▶ WHAT IS NEEDED
Once you have read the data below, write it all out exactly.

▶ INFORMATION PROVIDED

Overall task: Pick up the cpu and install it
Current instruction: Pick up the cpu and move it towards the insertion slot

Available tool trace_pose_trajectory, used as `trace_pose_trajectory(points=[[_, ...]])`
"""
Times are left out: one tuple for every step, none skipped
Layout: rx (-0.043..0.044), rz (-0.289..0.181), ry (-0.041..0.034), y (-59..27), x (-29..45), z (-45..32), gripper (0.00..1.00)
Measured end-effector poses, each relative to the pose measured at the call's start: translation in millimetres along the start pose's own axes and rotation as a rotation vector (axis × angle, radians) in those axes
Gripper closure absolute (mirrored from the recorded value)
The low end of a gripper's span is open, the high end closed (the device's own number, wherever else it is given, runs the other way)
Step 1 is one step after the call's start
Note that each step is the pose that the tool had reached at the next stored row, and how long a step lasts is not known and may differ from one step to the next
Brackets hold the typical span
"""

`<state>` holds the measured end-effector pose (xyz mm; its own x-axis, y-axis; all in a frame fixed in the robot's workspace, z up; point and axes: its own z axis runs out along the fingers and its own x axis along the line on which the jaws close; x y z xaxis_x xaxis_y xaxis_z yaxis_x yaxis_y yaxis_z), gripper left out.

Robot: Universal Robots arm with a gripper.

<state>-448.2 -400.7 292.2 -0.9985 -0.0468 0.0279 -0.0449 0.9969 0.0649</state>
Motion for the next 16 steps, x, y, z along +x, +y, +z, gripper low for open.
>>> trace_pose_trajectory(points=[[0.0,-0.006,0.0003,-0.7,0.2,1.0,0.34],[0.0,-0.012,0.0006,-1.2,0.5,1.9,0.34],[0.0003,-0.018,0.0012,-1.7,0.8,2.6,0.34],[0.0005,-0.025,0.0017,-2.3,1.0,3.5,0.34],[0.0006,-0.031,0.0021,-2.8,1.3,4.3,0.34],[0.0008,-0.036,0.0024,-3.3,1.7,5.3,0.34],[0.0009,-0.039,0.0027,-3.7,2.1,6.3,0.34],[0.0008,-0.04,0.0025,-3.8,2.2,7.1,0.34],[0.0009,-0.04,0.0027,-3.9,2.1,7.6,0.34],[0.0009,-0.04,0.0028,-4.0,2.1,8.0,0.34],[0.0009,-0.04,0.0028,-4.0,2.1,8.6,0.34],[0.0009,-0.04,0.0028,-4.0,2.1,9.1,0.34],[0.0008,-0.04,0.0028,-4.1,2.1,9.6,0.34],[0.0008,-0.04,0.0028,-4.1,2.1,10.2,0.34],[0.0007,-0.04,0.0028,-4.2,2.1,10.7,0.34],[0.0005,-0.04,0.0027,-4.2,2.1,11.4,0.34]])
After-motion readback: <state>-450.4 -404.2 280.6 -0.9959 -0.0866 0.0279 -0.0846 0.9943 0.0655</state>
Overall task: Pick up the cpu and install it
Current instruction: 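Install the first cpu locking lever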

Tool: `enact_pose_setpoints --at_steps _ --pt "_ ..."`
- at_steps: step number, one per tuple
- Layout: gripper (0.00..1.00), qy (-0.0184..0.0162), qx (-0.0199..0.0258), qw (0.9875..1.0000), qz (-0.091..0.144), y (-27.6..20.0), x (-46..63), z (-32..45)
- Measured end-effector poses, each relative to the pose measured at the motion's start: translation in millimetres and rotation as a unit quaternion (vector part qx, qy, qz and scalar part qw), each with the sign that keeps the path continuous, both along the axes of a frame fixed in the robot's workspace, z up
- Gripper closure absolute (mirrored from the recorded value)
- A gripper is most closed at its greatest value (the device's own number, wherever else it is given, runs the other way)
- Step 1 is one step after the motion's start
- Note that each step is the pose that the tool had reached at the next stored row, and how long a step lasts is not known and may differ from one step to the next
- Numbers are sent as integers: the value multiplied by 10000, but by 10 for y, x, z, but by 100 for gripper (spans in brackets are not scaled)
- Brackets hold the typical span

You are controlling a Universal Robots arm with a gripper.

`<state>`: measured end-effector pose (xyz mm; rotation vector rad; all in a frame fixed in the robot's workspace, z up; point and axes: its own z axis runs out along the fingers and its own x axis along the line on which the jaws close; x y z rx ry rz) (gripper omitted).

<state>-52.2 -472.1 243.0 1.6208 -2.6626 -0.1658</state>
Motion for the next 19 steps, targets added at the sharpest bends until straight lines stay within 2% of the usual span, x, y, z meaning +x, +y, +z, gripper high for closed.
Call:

▶ WRITTEN SOLUTION
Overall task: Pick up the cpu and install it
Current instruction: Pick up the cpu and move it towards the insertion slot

Available tool trace_pose_trajectory, used as `trace_pose_trajectory(points=[[_, ...]])`
"""
Times are left out: one tuple for every step, none skipped
Layout: rx (-0.043..0.044), rz (-0.289..0.181), ry (-0.041..0.034), y (-59..27), x (-29..45), z (-45..32), gripper (0.00..1.00)
Measured end-effector poses, each relative to the pose measured at the call's start: translation in millimetres along the start pose's own axes and rotation as a rotation vector (axis × angle, radians) in those axes
Gripper closure absolute (mirrored from the recorded value)
The low end of a gripper's span is open, the high end closed (the device's own number, wherever else it is given, runs the other way)
Step 1 is one step after the call's start
Note that each step is the pose that the tool had reached at the next stored row, and how long a step lasts is not known and may differ from one step to the next
Brackets hold the typical span
"""

`<state>` holds the measured end-effector pose (xyz mm; its own x-axis, y-axis; all in a frame fixed in the robot's workspace, z up; point and axes: its own z axis runs out along the fingers and its own x axis along the line on which the jaws close; x y z xaxis_x xaxis_y xaxis_z yaxis_x yaxis_y yaxis_z), gripper left out.

Robot: Universal Robots arm with a gripper.

<state>-448.2 -400.7 292.2 -0.9985 -0.0468 0.0279 -0.0449 0.9969 0.0649</state>
Motion for the next 16 steps, x, y, z along +x, +y, +z, gripper low for open.
>>> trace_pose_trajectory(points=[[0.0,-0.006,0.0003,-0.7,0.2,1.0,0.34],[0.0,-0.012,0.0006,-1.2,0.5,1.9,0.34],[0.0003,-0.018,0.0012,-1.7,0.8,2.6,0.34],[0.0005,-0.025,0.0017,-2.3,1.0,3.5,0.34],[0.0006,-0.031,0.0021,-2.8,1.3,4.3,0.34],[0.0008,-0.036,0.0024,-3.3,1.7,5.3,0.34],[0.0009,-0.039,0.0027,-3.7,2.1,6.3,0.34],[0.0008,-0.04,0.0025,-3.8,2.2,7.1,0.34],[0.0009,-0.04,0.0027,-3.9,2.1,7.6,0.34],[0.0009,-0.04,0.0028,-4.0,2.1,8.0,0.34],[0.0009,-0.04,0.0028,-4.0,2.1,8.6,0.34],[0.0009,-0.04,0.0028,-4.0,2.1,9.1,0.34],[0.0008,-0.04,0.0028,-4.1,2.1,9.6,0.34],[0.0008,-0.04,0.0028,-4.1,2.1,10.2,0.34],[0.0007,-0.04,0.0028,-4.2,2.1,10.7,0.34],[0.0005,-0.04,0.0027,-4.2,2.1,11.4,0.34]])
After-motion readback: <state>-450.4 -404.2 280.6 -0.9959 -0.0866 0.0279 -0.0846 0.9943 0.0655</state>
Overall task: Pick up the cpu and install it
Current instruction: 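Install the first cpu locking lever
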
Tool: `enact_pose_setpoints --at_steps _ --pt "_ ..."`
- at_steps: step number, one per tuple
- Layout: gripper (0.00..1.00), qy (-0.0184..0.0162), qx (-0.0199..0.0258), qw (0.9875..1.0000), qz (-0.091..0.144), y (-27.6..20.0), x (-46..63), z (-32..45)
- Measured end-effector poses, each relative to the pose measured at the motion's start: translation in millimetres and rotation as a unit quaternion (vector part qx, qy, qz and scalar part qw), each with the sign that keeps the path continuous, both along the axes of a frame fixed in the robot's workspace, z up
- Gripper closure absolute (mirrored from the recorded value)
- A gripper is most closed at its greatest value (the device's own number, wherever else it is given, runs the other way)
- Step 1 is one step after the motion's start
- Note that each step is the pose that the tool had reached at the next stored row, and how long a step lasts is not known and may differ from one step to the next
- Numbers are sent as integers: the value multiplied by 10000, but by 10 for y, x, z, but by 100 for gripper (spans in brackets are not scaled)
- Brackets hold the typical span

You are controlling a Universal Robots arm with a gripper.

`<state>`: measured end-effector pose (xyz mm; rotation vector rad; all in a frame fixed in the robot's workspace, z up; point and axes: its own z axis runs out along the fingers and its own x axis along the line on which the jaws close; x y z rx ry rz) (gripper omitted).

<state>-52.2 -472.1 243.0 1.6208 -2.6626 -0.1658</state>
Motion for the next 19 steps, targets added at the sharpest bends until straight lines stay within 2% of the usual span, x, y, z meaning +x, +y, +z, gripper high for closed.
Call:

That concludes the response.